I'm especially concerned about the huge numbers of young people supporting Obama, thousands of them working full time on his campaign and learning invaluable political skills. If he loses, most of them may be so dispirited that they'll give up on politics altogether for a long time, perhaps forever. If he wins and then doesn't produce the change they want, they may turn their energy and skills to the left, as so many did in the '60s.

And it's pretty predictable that a President Obama would not produce nearly as much change as most of his young supporters want. He has chosen to be a compromiser. He understands how much power conservatives have these days. A president who wants to get anything done must have a working relationship with those conservatives, or else they'll simply block everything.

So he has taken all sorts of moderate stands to let conservatives know that he doesn't plan to shut them out. The alternative is to stand on principle and paralyze the government, insuring there won't be any progressive change at all.
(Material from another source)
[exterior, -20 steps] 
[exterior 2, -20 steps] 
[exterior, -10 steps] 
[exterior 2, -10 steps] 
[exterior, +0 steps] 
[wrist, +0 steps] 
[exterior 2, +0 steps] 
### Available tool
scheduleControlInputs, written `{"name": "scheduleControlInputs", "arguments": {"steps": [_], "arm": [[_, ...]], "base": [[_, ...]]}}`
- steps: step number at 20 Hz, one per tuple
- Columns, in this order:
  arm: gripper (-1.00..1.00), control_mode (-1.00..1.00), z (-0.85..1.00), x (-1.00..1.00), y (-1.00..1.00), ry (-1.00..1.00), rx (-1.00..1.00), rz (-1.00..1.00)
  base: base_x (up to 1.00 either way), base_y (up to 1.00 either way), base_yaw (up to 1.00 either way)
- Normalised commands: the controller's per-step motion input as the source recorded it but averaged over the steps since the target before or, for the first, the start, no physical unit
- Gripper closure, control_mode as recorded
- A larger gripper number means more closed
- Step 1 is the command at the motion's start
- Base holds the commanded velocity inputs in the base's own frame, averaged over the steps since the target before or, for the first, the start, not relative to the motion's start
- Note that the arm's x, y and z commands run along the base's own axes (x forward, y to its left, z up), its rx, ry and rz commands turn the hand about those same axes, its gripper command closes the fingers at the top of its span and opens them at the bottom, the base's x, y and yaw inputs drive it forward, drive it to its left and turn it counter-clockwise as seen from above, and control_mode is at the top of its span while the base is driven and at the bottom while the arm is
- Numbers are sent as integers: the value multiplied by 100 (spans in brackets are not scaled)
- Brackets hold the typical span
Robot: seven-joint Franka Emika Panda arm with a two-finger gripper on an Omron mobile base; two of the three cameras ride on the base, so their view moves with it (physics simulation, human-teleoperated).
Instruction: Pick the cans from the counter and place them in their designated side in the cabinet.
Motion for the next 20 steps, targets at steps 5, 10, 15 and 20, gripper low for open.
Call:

The few changes the Dems would bring may not seem very significant to you. But they could mean a great deal for those who have no voice and no power at all.

Here at home, there are millions of poor people who depend on government programs for their basic needs; Democrats will respond to some of those needs, while Republicans will ignore them and blame the poor for their own suffering. There are nearly 50 million without health insurance; Democrats are at least moving toward covering all the children and most of the adults among them. The number of unemployed grows daily; Obama's talk about giving them jobs, by rebuilding the infrastructure and creating alternative energy technology, won't all be translated into action, but some of it will.

On the other side of the world, people in Iraq are suffering daily under a U.S. occupation that Obama would significantly reduce and perhaps eventually end completely. Around the world there are government leaders eager to talk with the President of the United States, talks that Obama would have but McCain would reject. Then there are all the non-human species who are at risk every day from the Republicans' callous disregard for the environment. Democrats won't save all of them, but they will give many species a better chance to survive.

The voiceless depend on us to speak up for them -- not just on Election Day but every day after that. We have to keep pushing relentlessly to the left. We have to recognize that in politics no one wins all the time. But even a small victory on one issue can make a huge difference for a lot of people, most of them people we will never see. Yet all our pushing for victories will do little good unless Obama and the Democrats win.